## [EXERCISE BRIEF]
Print the listing once more, exactly as it stands.
▬▬▬
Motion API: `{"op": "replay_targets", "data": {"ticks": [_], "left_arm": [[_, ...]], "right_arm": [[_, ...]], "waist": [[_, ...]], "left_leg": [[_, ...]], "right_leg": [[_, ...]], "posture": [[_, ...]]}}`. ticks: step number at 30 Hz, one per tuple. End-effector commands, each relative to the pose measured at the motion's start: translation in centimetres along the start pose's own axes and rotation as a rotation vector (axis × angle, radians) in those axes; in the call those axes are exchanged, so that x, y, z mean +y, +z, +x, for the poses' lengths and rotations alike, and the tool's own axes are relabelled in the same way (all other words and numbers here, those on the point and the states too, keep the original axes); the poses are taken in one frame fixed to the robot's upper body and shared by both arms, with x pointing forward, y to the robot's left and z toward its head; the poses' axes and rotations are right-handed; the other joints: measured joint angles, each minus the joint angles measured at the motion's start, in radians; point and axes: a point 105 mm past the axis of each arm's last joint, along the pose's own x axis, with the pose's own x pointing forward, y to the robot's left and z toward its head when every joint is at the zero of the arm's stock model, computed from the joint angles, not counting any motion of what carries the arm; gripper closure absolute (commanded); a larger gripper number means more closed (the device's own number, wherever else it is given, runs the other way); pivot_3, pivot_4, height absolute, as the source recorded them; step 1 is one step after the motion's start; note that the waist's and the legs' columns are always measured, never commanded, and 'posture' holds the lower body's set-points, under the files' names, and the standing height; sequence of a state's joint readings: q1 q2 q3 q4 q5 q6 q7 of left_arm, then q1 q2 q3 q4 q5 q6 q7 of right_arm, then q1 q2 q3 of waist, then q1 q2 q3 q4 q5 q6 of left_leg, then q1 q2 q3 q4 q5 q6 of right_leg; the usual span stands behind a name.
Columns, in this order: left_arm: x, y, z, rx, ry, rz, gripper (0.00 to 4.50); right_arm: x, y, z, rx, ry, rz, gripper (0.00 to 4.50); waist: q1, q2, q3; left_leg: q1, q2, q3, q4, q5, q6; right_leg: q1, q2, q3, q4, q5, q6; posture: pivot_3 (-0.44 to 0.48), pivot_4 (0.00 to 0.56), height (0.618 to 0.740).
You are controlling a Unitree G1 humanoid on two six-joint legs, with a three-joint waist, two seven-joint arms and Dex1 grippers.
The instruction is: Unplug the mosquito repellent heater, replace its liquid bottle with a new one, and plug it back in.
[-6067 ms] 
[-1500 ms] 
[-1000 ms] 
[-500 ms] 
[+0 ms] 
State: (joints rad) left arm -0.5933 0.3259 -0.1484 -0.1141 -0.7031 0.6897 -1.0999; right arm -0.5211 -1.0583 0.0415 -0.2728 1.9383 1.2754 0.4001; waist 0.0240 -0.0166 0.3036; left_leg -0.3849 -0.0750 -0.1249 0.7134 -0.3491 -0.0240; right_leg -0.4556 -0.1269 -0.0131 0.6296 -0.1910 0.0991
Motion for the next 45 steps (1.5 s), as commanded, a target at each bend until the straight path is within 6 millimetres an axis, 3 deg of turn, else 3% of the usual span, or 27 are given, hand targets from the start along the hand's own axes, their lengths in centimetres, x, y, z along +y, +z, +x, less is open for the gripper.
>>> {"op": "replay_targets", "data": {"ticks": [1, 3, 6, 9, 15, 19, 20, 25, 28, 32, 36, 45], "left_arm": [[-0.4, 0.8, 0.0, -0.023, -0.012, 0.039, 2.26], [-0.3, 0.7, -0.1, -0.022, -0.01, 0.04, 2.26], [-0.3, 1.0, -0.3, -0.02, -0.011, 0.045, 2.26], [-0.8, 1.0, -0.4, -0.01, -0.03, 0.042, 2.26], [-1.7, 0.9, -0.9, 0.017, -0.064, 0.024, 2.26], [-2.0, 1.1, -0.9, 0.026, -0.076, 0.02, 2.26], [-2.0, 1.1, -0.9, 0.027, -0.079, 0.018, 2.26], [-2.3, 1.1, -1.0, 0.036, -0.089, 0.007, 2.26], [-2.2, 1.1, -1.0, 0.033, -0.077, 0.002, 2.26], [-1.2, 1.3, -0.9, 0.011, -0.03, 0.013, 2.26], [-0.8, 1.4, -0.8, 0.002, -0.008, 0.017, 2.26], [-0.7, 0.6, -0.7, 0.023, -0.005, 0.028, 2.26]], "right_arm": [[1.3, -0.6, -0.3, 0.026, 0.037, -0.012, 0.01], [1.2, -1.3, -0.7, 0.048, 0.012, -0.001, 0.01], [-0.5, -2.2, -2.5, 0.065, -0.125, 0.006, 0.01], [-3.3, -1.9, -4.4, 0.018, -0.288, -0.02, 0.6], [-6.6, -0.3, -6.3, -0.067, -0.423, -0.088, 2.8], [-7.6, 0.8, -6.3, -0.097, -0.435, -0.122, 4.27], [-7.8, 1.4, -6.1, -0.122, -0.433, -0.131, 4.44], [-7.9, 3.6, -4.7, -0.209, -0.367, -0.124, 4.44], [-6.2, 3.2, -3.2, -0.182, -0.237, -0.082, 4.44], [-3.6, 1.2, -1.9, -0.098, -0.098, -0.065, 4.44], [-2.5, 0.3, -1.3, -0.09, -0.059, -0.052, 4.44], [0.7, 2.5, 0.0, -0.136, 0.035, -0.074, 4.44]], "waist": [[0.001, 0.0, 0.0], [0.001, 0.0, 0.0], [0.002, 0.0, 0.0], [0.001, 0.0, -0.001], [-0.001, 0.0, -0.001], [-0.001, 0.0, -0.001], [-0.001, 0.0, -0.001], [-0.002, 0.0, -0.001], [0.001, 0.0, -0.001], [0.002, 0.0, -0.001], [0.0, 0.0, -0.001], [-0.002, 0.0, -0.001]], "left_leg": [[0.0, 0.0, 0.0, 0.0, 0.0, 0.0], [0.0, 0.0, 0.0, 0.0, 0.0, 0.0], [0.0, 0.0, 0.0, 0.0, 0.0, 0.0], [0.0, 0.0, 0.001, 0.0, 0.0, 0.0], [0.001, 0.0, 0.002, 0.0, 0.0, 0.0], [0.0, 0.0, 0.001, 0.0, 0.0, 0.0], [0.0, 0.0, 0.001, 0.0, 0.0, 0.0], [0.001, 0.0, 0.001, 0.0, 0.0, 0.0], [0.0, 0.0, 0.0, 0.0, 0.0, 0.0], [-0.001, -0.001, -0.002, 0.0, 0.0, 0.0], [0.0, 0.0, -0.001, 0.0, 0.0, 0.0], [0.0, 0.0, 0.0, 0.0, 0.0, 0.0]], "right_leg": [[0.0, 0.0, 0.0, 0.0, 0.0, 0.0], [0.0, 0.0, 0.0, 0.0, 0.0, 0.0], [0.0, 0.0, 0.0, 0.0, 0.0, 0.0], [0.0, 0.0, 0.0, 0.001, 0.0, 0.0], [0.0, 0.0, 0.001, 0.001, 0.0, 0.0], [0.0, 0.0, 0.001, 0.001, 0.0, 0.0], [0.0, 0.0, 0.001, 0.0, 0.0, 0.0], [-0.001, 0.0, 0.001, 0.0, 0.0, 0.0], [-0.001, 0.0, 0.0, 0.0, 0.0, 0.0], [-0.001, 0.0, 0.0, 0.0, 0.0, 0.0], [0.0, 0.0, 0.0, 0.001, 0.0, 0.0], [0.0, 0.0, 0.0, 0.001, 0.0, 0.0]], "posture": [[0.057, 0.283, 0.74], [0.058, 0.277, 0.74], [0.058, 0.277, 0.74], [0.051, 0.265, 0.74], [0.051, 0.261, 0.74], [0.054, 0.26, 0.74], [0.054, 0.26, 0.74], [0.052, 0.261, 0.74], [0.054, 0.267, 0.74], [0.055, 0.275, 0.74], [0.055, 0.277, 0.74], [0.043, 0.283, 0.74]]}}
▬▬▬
## [SOLUTION BELOW]
Motion API: `{"op": "replay_targets", "data": {"ticks": [_], "left_arm": [[_, ...]], "right_arm": [[_, ...]], "waist": [[_, ...]], "left_leg": [[_, ...]], "right_leg": [[_, ...]], "posture": [[_, ...]]}}`. ticks: step number at 30 Hz, one per tuple. End-effector commands, each relative to the pose measured at the motion's start: translation in centimetres along the start pose's own axes and rotation as a rotation vector (axis × angle, radians) in those axes; in the call those axes are exchanged, so that x, y, z mean +y, +z, +x, for the poses' lengths and rotations alike, and the tool's own axes are relabelled in the same way (all other words and numbers here, those on the point and the states too, keep the original axes); the poses are taken in one frame fixed to the robot's upper body and shared by both arms, with x pointing forward, y to the robot's left and z toward its head; the poses' axes and rotations are right-handed; the other joints: measured joint angles, each minus the joint angles measured at the motion's start, in radians; point and axes: a point 105 mm past the axis of each arm's last joint, along the pose's own x axis, with the pose's own x pointing forward, y to the robot's left and z toward its head when every joint is at the zero of the arm's stock model, computed from the joint angles, not counting any motion of what carries the arm; gripper closure absolute (commanded); a larger gripper number means more closed (the device's own number, wherever else it is given, runs the other way); pivot_3, pivot_4, height absolute, as the source recorded them; step 1 is one step after the motion's start; note that the waist's and the legs' columns are always measured, never commanded, and 'posture' holds the lower body's set-points, under the files' names, and the standing height; sequence of a state's joint readings: q1 q2 q3 q4 q5 q6 q7 of left_arm, then q1 q2 q3 q4 q5 q6 q7 of right_arm, then q1 q2 q3 of waist, then q1 q2 q3 q4 q5 q6 of left_leg, then q1 q2 q3 q4 q5 q6 of right_leg; the usual span stands behind a name.
Columns, in this order: left_arm: x, y, z, rx, ry, rz, gripper (0.00 to 4.50); right_arm: x, y, z, rx, ry, rz, gripper (0.00 to 4.50); waist: q1, q2, q3; left_leg: q1, q2, q3, q4, q5, q6; right_leg: q1, q2, q3, q4, q5, q6; posture: pivot_3 (-0.44 to 0.48), pivot_4 (0.00 to 0.56), height (0.618 to 0.740).
You are controlling a Unitree G1 humanoid on two six-joint legs, with a three-joint waist, two seven-joint arms and Dex1 grippers.
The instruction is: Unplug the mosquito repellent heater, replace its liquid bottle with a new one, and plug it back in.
[-6067 ms] 
[-1500 ms] 
[-1000 ms] 
[-500 ms] 
[+0 ms] 
State: (joints rad) left arm -0.5933 0.3259 -0.1484 -0.1141 -0.7031 0.6897 -1.0999; right arm -0.5211 -1.0583 0.0415 -0.2728 1.9383 1.2754 0.4001; waist 0.0240 -0.0166 0.3036; left_leg -0.3849 -0.0750 -0.1249 0.7134 -0.3491 -0.0240; right_leg -0.4556 -0.1269 -0.0131 0.6296 -0.1910 0.0991
Motion for the next 45 steps (1.5 s), as commanded, a target at each bend until the straight path is within 6 millimetres an axis, 3 deg of turn, else 3% of the usual span, or 27 are given, hand targets from the start along the hand's own axes, their lengths in centimetres, x, y, z along +y, +z, +x, less is open for the gripper.
>>> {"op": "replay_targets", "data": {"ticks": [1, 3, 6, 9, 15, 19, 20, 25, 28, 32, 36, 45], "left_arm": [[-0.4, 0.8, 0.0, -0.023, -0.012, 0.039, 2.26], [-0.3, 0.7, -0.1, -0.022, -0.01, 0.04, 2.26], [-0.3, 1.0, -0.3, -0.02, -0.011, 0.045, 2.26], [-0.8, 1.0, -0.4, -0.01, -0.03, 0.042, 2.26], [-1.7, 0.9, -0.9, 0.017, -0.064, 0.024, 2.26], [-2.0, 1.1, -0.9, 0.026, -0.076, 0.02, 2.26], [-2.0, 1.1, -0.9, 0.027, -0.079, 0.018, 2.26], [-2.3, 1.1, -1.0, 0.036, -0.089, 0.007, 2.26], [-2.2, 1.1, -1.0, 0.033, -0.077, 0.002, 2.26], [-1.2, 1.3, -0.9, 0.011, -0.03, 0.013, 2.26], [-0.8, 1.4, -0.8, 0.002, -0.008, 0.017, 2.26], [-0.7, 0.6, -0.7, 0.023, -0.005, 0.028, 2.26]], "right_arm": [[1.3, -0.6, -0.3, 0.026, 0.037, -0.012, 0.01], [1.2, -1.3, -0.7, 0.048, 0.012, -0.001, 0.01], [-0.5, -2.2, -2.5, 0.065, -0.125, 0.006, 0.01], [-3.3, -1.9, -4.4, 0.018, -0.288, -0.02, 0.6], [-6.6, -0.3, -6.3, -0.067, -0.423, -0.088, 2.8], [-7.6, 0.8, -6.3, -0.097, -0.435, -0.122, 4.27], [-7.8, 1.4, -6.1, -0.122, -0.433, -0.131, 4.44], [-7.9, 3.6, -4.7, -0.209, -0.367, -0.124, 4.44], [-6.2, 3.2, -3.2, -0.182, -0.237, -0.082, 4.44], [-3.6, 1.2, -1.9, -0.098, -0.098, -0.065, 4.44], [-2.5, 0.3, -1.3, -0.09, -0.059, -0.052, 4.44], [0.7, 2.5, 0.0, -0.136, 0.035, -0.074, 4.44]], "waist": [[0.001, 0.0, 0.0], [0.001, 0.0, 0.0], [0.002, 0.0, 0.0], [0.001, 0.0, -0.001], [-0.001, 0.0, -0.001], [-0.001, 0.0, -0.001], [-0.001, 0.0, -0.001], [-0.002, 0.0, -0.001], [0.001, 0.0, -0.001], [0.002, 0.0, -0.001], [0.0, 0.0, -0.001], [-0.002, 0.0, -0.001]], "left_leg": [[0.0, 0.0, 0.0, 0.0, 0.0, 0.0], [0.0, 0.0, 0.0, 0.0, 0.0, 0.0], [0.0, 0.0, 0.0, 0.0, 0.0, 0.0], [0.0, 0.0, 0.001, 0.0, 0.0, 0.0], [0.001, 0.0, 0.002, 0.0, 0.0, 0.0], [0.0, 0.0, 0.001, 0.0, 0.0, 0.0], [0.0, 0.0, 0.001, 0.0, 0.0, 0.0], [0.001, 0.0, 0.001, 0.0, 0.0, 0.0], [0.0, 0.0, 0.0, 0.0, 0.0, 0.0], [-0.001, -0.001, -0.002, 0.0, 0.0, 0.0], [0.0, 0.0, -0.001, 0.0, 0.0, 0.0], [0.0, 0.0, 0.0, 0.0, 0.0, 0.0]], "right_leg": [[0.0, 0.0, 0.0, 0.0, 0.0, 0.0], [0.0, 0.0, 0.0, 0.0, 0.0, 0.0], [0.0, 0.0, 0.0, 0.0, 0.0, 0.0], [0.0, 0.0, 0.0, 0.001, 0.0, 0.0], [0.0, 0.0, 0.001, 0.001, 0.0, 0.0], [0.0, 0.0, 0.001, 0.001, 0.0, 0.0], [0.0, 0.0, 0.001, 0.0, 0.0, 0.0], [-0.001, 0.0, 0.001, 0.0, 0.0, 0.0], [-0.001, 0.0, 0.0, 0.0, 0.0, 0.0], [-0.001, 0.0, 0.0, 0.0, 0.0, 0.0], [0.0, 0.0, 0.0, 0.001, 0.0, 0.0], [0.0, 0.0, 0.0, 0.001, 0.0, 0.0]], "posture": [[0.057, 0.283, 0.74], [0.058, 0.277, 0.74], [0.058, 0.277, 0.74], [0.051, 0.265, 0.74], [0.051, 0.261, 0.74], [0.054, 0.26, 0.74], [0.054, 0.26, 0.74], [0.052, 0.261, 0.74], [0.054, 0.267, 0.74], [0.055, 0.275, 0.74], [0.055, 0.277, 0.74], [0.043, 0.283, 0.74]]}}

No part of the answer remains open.